**BRIEF**
Reproduce exactly, and only, the lines running from the start of the entries below to the line containing "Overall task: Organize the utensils".

** Opening EXTRACTED INFORMATION block **

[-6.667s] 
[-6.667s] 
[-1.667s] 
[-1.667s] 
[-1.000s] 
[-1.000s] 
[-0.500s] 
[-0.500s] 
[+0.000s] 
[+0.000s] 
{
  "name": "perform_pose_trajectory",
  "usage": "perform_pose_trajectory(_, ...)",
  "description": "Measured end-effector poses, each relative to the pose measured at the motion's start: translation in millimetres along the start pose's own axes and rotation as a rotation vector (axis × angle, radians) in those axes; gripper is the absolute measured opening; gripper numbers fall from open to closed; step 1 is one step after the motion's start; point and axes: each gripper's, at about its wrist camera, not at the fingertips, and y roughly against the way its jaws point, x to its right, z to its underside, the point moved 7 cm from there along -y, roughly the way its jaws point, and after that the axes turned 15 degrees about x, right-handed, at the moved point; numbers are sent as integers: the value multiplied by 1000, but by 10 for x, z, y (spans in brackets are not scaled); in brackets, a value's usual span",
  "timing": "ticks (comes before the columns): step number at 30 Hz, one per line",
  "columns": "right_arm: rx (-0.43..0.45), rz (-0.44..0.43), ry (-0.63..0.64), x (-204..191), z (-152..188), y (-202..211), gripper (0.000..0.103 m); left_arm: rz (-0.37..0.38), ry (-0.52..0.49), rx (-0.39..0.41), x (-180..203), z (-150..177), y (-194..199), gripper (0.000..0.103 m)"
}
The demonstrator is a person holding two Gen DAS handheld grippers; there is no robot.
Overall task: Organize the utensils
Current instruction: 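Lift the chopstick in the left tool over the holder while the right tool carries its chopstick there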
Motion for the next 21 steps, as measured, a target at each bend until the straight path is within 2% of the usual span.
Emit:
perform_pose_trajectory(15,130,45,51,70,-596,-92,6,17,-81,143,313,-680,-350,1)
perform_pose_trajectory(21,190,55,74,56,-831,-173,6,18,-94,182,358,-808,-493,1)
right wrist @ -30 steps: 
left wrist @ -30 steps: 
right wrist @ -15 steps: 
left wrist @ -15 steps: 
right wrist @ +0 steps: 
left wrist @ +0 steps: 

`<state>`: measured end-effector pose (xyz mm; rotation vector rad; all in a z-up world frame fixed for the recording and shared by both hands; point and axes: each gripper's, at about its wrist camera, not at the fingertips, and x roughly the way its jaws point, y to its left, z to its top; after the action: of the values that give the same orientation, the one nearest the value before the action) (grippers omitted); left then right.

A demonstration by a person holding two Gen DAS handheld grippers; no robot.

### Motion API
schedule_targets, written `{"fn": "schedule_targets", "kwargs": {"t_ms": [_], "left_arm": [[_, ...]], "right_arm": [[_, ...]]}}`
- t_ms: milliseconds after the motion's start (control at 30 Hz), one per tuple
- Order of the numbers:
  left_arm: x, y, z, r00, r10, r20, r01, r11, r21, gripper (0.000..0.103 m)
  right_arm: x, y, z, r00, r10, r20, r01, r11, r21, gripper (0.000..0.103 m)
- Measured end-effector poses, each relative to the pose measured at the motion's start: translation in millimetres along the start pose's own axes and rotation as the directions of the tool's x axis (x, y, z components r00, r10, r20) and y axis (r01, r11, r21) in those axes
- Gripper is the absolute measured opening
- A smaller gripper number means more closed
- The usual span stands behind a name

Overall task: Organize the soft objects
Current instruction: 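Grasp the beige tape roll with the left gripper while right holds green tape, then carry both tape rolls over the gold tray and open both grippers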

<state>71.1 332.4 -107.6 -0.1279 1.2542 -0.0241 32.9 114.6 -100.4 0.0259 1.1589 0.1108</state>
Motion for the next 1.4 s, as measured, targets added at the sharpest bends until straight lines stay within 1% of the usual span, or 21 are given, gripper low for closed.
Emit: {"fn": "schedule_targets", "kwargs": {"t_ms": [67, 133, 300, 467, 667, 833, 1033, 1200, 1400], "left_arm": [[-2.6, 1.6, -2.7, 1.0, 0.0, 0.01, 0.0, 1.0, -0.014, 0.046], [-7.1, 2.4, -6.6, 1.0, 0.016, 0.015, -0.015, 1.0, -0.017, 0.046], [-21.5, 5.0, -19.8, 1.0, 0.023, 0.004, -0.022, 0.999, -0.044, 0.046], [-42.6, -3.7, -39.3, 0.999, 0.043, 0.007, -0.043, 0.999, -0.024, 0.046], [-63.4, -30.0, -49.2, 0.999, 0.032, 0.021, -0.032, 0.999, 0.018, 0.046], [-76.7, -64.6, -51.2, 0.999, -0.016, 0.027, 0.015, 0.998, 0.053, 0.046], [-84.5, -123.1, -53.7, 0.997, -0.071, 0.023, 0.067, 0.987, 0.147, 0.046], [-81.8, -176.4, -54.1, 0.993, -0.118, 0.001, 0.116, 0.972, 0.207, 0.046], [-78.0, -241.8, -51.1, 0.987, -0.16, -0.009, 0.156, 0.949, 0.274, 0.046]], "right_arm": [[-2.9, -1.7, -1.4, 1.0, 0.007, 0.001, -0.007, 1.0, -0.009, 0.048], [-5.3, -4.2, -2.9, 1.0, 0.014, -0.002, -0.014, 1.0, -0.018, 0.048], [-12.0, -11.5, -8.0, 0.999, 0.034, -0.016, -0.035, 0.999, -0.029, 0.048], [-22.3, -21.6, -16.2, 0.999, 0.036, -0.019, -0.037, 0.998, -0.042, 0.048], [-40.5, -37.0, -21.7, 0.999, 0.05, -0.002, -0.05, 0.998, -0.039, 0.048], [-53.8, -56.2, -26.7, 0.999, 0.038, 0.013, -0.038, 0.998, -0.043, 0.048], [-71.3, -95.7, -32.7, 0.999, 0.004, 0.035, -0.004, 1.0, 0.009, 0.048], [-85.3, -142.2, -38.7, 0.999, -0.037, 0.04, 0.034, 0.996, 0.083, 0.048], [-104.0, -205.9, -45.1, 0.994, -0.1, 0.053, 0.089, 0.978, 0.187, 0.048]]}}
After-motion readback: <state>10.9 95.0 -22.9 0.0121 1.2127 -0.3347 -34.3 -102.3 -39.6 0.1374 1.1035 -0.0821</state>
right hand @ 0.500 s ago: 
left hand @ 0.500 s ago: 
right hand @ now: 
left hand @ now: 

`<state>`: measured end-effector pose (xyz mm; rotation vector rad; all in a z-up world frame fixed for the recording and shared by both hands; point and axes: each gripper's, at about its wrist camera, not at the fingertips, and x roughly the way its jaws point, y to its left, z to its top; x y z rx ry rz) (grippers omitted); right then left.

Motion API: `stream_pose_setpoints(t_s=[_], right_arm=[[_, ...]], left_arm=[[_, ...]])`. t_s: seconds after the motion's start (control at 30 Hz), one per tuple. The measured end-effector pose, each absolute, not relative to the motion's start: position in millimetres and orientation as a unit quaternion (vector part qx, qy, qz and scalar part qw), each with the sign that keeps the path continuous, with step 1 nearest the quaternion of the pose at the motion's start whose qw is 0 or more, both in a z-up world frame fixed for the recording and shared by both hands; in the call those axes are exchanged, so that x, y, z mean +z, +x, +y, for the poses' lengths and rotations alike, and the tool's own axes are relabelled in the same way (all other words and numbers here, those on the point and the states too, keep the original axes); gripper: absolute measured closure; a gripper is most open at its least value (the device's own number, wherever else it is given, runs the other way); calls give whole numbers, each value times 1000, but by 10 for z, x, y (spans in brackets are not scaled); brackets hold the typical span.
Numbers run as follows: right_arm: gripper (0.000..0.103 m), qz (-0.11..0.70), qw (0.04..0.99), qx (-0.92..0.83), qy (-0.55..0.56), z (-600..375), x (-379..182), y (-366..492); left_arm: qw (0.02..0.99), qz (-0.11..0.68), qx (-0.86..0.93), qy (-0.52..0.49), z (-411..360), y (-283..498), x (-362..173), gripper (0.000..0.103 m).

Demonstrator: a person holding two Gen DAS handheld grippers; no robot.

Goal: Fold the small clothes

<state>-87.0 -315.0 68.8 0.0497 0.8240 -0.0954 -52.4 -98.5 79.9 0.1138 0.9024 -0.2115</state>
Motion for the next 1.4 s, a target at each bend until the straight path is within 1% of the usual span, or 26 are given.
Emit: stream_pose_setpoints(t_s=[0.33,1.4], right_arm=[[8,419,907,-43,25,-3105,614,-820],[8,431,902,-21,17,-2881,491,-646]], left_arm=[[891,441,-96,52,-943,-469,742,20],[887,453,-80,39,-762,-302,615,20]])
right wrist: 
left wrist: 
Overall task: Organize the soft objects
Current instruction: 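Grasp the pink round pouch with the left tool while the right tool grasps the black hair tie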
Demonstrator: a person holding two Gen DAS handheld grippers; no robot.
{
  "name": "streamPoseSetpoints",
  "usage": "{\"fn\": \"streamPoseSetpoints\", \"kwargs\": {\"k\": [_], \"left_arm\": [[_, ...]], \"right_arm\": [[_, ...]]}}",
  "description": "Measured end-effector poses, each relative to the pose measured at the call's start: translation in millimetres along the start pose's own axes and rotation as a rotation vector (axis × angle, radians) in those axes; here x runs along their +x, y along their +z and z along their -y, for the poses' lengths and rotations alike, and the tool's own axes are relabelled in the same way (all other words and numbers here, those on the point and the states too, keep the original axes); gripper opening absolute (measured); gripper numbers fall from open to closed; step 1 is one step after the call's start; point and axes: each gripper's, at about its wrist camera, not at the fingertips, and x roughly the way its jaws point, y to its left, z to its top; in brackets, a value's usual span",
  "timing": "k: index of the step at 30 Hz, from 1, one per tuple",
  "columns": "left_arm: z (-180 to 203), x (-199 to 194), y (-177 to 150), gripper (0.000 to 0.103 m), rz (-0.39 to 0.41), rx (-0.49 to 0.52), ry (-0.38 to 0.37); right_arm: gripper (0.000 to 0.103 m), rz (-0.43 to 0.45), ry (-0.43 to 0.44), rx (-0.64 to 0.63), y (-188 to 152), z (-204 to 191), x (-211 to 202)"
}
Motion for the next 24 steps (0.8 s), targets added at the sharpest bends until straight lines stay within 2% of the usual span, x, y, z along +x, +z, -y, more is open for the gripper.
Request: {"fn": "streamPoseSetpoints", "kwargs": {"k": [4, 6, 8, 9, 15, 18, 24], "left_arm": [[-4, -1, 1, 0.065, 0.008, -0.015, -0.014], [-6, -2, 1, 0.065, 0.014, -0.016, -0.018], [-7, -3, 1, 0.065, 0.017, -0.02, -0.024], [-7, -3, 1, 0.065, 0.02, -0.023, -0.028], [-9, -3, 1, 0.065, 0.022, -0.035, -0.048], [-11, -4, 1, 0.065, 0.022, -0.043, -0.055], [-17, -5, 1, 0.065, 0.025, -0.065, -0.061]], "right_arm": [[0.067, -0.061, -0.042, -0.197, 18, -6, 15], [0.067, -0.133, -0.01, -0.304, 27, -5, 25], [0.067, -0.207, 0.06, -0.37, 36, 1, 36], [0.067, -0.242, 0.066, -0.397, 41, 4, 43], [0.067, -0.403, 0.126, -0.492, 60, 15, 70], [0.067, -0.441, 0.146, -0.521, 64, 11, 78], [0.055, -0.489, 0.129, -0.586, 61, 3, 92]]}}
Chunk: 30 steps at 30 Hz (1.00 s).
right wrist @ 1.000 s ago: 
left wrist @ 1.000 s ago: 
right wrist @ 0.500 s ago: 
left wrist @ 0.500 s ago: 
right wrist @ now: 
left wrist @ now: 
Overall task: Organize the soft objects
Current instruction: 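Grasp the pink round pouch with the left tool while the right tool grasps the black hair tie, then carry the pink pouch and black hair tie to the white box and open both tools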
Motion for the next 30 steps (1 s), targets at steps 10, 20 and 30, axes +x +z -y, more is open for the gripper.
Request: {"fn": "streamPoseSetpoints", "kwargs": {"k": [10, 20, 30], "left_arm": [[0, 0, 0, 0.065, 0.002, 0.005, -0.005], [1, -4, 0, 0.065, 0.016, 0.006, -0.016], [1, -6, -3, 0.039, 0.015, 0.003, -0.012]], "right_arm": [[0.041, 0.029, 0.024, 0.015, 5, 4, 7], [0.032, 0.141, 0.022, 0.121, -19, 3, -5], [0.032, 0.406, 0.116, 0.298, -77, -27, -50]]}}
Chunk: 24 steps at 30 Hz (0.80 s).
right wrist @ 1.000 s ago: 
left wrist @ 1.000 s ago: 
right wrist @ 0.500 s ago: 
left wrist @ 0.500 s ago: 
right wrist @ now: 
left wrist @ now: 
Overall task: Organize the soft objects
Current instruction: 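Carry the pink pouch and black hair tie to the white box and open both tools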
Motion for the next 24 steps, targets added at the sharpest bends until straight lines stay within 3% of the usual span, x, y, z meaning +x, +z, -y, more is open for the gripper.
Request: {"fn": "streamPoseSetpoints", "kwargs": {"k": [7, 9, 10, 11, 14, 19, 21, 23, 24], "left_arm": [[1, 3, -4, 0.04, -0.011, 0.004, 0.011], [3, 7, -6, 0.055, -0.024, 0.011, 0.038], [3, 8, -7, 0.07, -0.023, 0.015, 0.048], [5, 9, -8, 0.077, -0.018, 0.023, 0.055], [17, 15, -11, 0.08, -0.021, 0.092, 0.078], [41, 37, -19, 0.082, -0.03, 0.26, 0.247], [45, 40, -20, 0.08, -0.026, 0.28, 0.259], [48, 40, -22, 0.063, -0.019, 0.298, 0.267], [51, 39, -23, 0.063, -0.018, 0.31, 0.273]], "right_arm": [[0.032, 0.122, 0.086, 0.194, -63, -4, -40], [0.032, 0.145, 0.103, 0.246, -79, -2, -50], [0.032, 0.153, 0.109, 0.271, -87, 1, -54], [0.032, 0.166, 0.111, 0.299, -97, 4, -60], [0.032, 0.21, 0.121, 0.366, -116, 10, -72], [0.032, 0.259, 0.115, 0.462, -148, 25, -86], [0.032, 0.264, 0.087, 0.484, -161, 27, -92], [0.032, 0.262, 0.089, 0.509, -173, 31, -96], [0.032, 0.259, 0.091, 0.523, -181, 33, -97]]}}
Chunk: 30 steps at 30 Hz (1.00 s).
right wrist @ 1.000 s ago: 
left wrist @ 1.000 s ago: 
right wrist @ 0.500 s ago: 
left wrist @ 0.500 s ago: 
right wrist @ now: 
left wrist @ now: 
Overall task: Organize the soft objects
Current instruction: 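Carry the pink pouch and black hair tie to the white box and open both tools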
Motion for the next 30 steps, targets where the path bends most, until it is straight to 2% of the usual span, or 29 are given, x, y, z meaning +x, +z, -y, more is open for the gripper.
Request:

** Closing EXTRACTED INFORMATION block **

**TASK ANSWER**
[-6.667s] 
[-6.667s] 
[-1.667s] 
[-1.667s] 
[-1.000s] 
[-1.000s] 
[-0.500s] 
[-0.500s] 
[+0.000s] 
[+0.000s] 
{
  "name": "perform_pose_trajectory",
  "usage": "perform_pose_trajectory(_, ...)",
  "description": "Measured end-effector poses, each relative to the pose measured at the motion's start: translation in millimetres along the start pose's own axes and rotation as a rotation vector (axis × angle, radians) in those axes; gripper is the absolute measured opening; gripper numbers fall from open to closed; step 1 is one step after the motion's start; point and axes: each gripper's, at about its wrist camera, not at the fingertips, and y roughly against the way its jaws point, x to its right, z to its underside, the point moved 7 cm from there along -y, roughly the way its jaws point, and after that the axes turned 15 degrees about x, right-handed, at the moved point; numbers are sent as integers: the value multiplied by 1000, but by 10 for x, z, y (spans in brackets are not scaled); in brackets, a value's usual span",
  "timing": "ticks (comes before the columns): step number at 30 Hz, one per line",
  "columns": "right_arm: rx (-0.43..0.45), rz (-0.44..0.43), ry (-0.63..0.64), x (-204..191), z (-152..188), y (-202..211), gripper (0.000..0.103 m); left_arm: rz (-0.37..0.38), ry (-0.52..0.49), rx (-0.39..0.41), x (-180..203), z (-150..177), y (-194..199), gripper (0.000..0.103 m)"
}
The demonstrator is a person holding two Gen DAS handheld grippers; there is no robot.
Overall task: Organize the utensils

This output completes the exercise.